With CMS planning to allow an expanding array of covered benefits and the market for Medicare Advantage plans projected to grow from 25 million to 34 million enrolments in five to six years, healthcare payers are seeing unprecedented opportunities to reach new members and positively impact their health and well-being.
We’ve watched the health plan landscape change significantly over the years, evolving from traditional health maintenance organization (HMO) plans to preferred provider organization (PPO) plans to today’s more consumer-driven high-deductible and health savings account (H.S.A.) models. Perhaps in recognition of the increasingly important role of consumers in the current health care marketplace, even the traditionally print-centric Centers for Medicare and Medicaid Services (CMS) is now recognizing the need for communications with health plan members to extend beyond print and into digital channels, including internet portals, email, text, etc.
And with good reason—in the past ten years the number of Medicare members with internet access has risen from 20 percent to more than 70 percent. At the same time, providers have recognized that rather than trying to incentivize behavior, a more successful approach is to build trust through a close partnership with their members.
Building trust and getting members to understand and take advantage of plan benefits is now the key to success for Medicare Advantage payers, but it won’t happen with traditional plan documents, which in many ways are archaic in format and confusing to members. What is needed is a way to parse benefit information into bite-sized, digestible pieces that meaningfully communicate relevant benefits to members. The goal should be to find a way to get a tailored message, driven by real-time data about the member, in the right channel and at the right time.
For example, before a member is seen by a doctor, the medical practice will complete benefit verification for the health plan while scheduling the visit. This eligibility data will indicate what type of provider that a member is going to see, maybe a kidney specialist. In this case, a message could be sent to the member’s smartphone informing them about their dialysis benefits which they may not otherwise have known about. Communications like these that educate members about their benefits will have a positive impact on member experience and reduce grievances that can result in membership churn and reduced Star Ratings. Payers already have real-time clinical data on their members that could drive highly personalized and relevant benefit communications.
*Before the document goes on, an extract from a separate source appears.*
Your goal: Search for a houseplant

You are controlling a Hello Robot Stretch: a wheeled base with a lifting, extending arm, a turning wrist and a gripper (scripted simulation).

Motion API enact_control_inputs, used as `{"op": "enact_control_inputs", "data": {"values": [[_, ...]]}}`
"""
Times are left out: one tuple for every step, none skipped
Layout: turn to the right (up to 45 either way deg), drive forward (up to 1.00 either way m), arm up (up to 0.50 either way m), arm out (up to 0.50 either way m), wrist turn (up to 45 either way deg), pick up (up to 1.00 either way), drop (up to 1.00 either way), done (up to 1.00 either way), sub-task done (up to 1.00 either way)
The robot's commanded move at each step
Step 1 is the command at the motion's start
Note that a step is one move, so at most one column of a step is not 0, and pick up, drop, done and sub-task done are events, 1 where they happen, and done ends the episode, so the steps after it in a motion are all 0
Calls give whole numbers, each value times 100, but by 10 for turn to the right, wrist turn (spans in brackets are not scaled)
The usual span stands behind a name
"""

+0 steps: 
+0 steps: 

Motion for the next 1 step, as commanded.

However, payers will also need a content management solution that can easily create and deliver those highly variable, and highly complex, benefit level communications. A logical choice to look for these capabilities is with an automated solution that can produce the required annual Annual Notice of Change (ANOC) and Evidence of Coverage (EOC) documents reliably. These documents provide a great foundation for an automated platform, to show it can handle complex documents, and the natural next step would be to extend its capabilities to easily produce other data-driven customer communications like the one described above. The key to doing so in a timely manner will depend on whether the solution can enable business users to create and send rule-based, relevant messages via the channel of the member’s choice without the need to involve IT resources or a downstream print agency that could slow the process. Increasingly these platforms are cloud-based SaaS solutions.
Health plan marketing departments typically create customer acquisition campaigns for a new year and design hundreds of versions of a document with different messaging based on different benefit scenarios. If a plan discovers down the road that one campaign is significantly more successful than another, it may want to adjust its messaging for the less successful campaign. However, if the plan is working with a print vendor that controls the software on which the campaign was designed, it can be difficult and time-consuming to implement the changes. If, on the other hand, the plan’s marketing department can make the changes it desires on its own and easily implement them into new communications, then they will have the agility to be responsive to market conditions.
Similarly, we know of one health plan that has incorporated a way for call center representatives to easily personalize its touchpoints with customers. Once a representative ends a phone session, an automated system generates a letter to the member that the representative can personalize and immediately send. Finding ways to both automate and keep communications with members personal is a goal many health plans share.
Finding solutions of this kind that will promote better member education and experience while at the same time streamlining processes and reducing costs is a strategy that can help Medicare Advantage plans succeed in a promising—but competitive—marketplace.